Your objective:
Copy every line of the data exactly, keeping out any picture.

Source material:
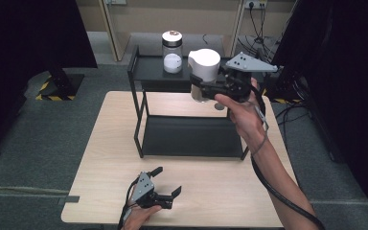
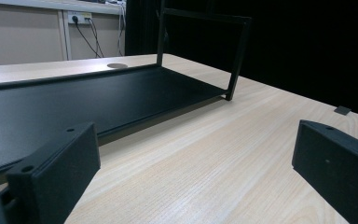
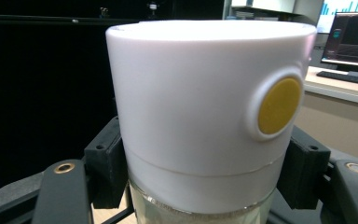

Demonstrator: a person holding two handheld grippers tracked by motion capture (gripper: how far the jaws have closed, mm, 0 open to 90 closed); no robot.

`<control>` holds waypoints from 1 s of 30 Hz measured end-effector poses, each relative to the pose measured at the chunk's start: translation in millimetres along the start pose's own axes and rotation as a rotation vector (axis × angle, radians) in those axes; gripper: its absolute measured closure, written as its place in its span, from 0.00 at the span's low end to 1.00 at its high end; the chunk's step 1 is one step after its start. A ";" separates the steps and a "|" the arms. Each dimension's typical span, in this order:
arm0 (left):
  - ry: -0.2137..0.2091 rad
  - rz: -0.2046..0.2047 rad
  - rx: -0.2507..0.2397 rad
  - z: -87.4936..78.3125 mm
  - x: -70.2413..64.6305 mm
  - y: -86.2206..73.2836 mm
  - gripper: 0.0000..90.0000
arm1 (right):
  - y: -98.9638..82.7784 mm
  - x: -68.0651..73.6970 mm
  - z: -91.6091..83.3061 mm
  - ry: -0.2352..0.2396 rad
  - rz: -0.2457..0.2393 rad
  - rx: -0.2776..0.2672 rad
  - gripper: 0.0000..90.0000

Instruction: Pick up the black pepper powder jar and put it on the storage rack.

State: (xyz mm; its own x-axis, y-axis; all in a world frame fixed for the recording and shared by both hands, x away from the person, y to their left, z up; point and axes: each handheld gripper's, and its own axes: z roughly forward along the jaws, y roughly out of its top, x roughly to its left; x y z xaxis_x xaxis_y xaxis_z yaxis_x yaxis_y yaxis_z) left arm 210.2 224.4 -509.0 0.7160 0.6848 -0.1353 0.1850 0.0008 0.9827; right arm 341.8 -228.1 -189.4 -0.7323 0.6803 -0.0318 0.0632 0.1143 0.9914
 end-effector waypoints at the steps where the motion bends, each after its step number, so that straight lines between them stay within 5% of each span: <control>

Solution:
Demonstrator: a person holding two handheld grippers tracked by motion capture (gripper: how far the jaws have closed, mm, 0 open to 90 closed); no robot.

`<control>` holds waypoints from 1 s of 30 Hz measured end-effector poses, each relative to the pose measured at the chunk's start: translation in millimetres along the start pose's own axes and rotation as a rotation vector (axis × angle, radians) in those axes; gripper: its absolute measured closure, written as its place in its span, from 0.00 at the span's low end to 1.00 at its high end; the chunk's step 1 is one step after its start. A ";" separates the steps and a "|" the arms. Each dimension's typical span, in this order:
arm0 (left):
  - ry: -0.2137..0.2091 rad
  - rz: -0.2046..0.2047 rad
  - rx: -0.2507..0.2397 rad
  - z: -87.4936..78.3125 mm
  - x: -70.2413..64.6305 mm
  - y: -86.2206..73.2836 mm
  - gripper: 0.0000..90.0000
arm1 (right):
  - y: -98.9638..82.7784 mm
  - x: -68.0651..73.6970 mm
  - z: -91.6091..83.3061 mm
  - ry: -0.2352..0.2396 rad
  - rz: -0.2457..0.2393 rad
  - rx: -0.2776..0.2672 rad
  - gripper: 0.0000..90.0000

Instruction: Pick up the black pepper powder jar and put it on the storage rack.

State: (xyz mm; its own x-axis, y-axis; all in a world frame fixed for the recording and shared by both hands, x away from the person, y to their left, z up; point and axes: each handheld gripper's, and its own axes: z roughly forward along the jaws, y roughly out of its top, x roughly to its left; x y z xaxis_x xaxis_y xaxis_z yaxis_x yaxis_y yaxis_z) left arm 210.2 224.4 -509.0 0.7160 0.6848 -0.1353 0.1850 0.0008 0.9827; right arm 341.8 -228.1 -189.4 -0.7323 0.6803 -0.0318 0.0632 0.1143 0.9914
 end-effector waypoints at the steps where the motion bends, each after its step number, so that straight lines between them stay within 5% of each span: <control>

Nothing further is required for this answer.